PROMPT.
The entries that follow must be written out exactly, without any of the pictures they contain.

MATERIAL FOR THIS TASK.
☆ ☆ ☆

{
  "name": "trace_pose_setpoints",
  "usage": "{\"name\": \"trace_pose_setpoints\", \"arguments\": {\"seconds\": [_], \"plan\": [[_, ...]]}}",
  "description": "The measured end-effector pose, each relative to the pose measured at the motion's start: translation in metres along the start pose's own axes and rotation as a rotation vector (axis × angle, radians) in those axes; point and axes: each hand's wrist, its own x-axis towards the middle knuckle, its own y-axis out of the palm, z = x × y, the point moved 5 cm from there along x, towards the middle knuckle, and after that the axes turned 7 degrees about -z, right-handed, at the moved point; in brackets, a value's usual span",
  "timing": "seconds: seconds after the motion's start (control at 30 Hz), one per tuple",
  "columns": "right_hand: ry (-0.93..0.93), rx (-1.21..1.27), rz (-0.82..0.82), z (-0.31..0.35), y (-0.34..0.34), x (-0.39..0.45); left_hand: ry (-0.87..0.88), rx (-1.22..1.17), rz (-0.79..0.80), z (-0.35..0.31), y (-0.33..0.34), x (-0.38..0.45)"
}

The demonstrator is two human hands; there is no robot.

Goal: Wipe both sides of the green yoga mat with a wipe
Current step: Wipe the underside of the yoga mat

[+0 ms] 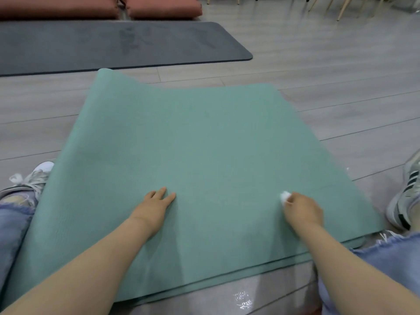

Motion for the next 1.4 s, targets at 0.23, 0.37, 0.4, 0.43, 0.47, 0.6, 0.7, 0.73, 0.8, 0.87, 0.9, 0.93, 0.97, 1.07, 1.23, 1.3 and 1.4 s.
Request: {"name": "trace_pose_setpoints", "arguments": {"seconds": [0.23,0.37,0.4,0.43,0.47,0.6,0.7,0.73,0.8,0.87,0.9,0.93,0.97,1.07,1.23,1.3,1.4], "plan": [[-0.234,0.28,0.105,0.122,0.027,-0.08,-0.016,-0.063,-0.059,-0.014,-0.004,-0.005],[-0.794,0.335,0.13,0.199,0.025,-0.172,0.018,0.049,0.046,-0.008,-0.002,-0.016],[-0.837,0.314,0.1,0.188,0.023,-0.167,0.022,0.103,0.049,-0.007,-0.004,-0.019],[-0.814,0.285,0.07,0.17,0.018,-0.154,0.018,0.149,0.046,-0.007,-0.006,-0.022],[-0.729,0.241,0.041,0.145,0.013,-0.135,0.007,0.174,0.044,-0.008,-0.006,-0.025],[-0.188,-0.092,0.026,0.008,-0.01,-0.054,-0.048,0.117,0.119,-0.018,0.005,-0.039],[-0.114,-0.293,0.055,-0.016,-0.021,-0.052,-0.074,0.103,0.164,-0.021,0.013,-0.044],[-0.157,-0.306,0.062,0.0,-0.017,-0.058,-0.078,0.107,0.165,-0.021,0.013,-0.045],[-0.231,-0.195,0.109,0.056,0.002,-0.08,-0.085,0.107,0.145,-0.02,0.013,-0.047],[-0.396,0.023,0.172,0.126,0.017,-0.121,-0.087,0.097,0.106,-0.02,0.011,-0.048],[-0.506,0.134,0.226,0.157,0.02,-0.147,-0.082,0.092,0.092,-0.021,0.009,-0.048],[-0.612,0.228,0.292,0.179,0.018,-0.174,-0.076,0.087,0.09,-0.022,0.01,-0.049],[-0.703,0.302,0.347,0.19,0.018,-0.195,-0.071,0.079,0.1,-0.021,0.011,-0.049],[-0.616,0.416,0.351,0.157,0.014,-0.187,-0.03,0.061,0.17,-0.015,0.011,-0.046],[-0.142,0.169,0.221,0.008,0.005,-0.082,0.041,0.061,0.239,-0.008,0.002,-0.044],[0.013,0.144,0.183,-0.019,0.002,-0.068,0.03,0.082,0.217,-0.013,0.004,-0.047],[-0.055,0.255,0.254,0.047,0.014,-0.101,0.022,0.083,0.203,-0.015,0.004,-0.048]]}}
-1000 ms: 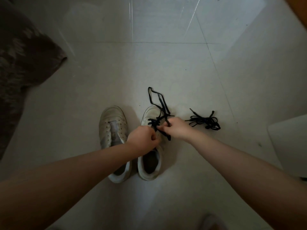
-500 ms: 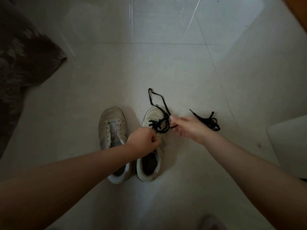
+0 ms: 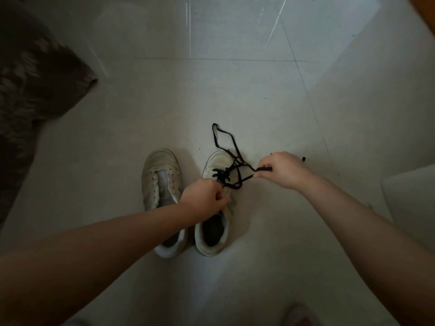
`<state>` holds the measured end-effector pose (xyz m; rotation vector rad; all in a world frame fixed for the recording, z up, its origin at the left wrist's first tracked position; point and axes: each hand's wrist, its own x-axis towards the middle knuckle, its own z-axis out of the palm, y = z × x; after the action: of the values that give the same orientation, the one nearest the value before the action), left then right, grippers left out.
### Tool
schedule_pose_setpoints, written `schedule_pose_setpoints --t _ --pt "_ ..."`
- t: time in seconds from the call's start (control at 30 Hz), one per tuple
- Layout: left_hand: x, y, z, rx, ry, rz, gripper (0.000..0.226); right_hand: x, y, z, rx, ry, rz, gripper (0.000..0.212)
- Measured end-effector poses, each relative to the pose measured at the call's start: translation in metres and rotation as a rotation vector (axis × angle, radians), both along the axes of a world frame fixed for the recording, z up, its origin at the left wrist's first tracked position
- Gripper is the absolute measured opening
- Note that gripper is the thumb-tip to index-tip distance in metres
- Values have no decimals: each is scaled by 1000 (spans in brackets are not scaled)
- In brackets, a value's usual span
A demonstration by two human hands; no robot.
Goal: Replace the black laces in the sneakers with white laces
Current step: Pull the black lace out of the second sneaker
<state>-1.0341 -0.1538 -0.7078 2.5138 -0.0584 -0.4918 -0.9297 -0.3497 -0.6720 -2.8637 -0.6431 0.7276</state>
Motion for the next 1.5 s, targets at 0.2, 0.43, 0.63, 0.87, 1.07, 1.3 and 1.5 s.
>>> schedule_pose_setpoints --t 0.2,0.43,0.63,0.87,1.07,1.3,1.5 --pt "0 1 0 -4 8 2 39 14 -20 6 -58 -387 -252 18" --pt "0 -1 1 9 16 17 41 1 -10 -5 60 62 -199 73" --pt "1 0 -1 4 21 15 32 -31 27 -19 199 -76 252 31" --pt "1 1 -1 11 21 1 37 -25 28 -31 308 -91 144 12" --pt "0 0 1 -6 6 24 39 -3 -7 -32 423 -70 -596 7" --pt "2 0 -1 -8 5 18 28 -32 30 -31 285 -80 118 36" --pt "2 1 -2 -18 -5 11 32 -36 34 -36 274 -328 357 6"
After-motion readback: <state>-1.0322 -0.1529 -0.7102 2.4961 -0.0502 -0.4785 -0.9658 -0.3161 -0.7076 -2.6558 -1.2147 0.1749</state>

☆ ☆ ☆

SOLVED EXERCISE.
{
  "name": "trace_pose_setpoints",
  "usage": "{\"name\": \"trace_pose_setpoints\", \"arguments\": {\"seconds\": [_], \"plan\": [[_, ...]]}}",
  "description": "The measured end-effector pose, each relative to the pose measured at the motion's start: translation in metres along the start pose's own axes and rotation as a rotation vector (axis × angle, radians) in those axes; point and axes: each hand's wrist, its own x-axis towards the middle knuckle, its own y-axis out of the palm, z = x × y, the point moved 5 cm from there along x, towards the middle knuckle, and after that the axes turned 7 degrees about -z, right-handed, at the moved point; in brackets, a value's usual span",
  "timing": "seconds: seconds after the motion's start (control at 30 Hz), one per tuple",
  "columns": "right_hand: ry (-0.93..0.93), rx (-1.21..1.27), rz (-0.82..0.82), z (-0.31..0.35), y (-0.34..0.34), x (-0.39..0.45); left_hand: ry (-0.87..0.88), rx (-1.22..1.17), rz (-0.79..0.80), z (-0.35..0.31), y (-0.33..0.34), x (-0.38..0.45)"
}

The demonstrator is two human hands; there is no robot.

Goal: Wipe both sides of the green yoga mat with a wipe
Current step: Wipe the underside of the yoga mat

[+0 ms] 

Motion for the next 1.4 s, targets at 0.23, 0.37, 0.4, 0.43, 0.47, 0.6, 0.7, 0.73, 0.8, 0.87, 0.9, 0.93, 0.97, 1.07, 1.23, 1.3 and 1.4 s.
Request: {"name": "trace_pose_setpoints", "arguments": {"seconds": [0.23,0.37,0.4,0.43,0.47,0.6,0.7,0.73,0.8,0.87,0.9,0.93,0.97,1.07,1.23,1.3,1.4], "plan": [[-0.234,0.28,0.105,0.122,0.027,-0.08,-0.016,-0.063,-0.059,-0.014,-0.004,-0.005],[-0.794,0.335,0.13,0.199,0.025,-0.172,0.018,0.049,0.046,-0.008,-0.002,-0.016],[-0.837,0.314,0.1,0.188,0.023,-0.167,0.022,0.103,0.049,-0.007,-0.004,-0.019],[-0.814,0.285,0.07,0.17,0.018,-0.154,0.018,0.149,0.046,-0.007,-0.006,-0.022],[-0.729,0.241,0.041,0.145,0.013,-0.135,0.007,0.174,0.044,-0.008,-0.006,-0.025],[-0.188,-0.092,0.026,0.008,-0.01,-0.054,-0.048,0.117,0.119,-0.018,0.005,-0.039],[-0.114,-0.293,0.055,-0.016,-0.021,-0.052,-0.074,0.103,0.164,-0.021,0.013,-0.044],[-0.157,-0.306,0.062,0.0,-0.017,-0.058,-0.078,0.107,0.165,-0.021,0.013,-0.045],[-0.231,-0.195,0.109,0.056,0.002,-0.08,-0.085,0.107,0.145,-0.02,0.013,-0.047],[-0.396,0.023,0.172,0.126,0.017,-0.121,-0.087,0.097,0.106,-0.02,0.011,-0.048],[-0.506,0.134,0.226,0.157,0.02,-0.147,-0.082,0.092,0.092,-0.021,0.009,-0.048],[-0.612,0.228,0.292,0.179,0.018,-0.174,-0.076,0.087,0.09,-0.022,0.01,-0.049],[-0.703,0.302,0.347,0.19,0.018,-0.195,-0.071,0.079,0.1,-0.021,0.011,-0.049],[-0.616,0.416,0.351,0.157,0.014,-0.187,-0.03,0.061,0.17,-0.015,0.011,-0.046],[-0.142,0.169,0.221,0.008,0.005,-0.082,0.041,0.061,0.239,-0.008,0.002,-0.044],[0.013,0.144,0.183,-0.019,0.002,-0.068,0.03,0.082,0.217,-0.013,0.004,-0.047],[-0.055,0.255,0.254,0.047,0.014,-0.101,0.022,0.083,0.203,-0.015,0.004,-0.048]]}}
-1000 ms: 
-500 ms: 
+0 ms: 
`<state>` holds the measured end-effector pose (xyz m; rotation vector rad; all in a world frame fixed for the recording, z up, its origin at the left wrist's first tracked position; point and axes: each hand's wrist, its own x-axis towards the middle knuckle, its own z-axis out of the palm, y = z × x; after the action: of the values that give the same orientation, the one nearest the value before the action), left then right, grippers left out.
### Tool
schedule_pose_setpoints, written `schedule_pose_setpoints --t _ --pt "_ ..."`
- t: time in seconds from the call's start (control at 30 Hz), one per tuple
- Layout: left_hand: x, y, z, rx, ry, rz, gripper (0.000..0.226); right_hand: x, y, z, rx, ry, rz, gripper (0.000..0.212)
- Measured end-effector poses, each relative to the pose measured at the call's start: translation in metres and rotation as a rotation vector (axis × angle, radians), both along the axes of a world frame fixed for the recording, z up, its origin at the left wrist's first tracked position
- Gripper is the absolute measured opening
- Note that gripper is the thumb-tip to index-tip distance in metres
- Values have no decimals: each is scaled by 1000 (spans in brackets are not scaled)
- In brackets, a value's usual span
A demonstration by two human hands; no robot.
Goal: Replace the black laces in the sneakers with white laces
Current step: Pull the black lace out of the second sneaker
<state>-1.0341 -0.1538 -0.7078 2.5138 -0.0584 -0.4918 -0.9297 -0.3497 -0.6720 -2.8637 -0.6431 0.7276</state>
Motion for the next 1.5 s, targets at 0.2, 0.43, 0.63, 0.87, 1.07, 1.3 and 1.5 s.
>>> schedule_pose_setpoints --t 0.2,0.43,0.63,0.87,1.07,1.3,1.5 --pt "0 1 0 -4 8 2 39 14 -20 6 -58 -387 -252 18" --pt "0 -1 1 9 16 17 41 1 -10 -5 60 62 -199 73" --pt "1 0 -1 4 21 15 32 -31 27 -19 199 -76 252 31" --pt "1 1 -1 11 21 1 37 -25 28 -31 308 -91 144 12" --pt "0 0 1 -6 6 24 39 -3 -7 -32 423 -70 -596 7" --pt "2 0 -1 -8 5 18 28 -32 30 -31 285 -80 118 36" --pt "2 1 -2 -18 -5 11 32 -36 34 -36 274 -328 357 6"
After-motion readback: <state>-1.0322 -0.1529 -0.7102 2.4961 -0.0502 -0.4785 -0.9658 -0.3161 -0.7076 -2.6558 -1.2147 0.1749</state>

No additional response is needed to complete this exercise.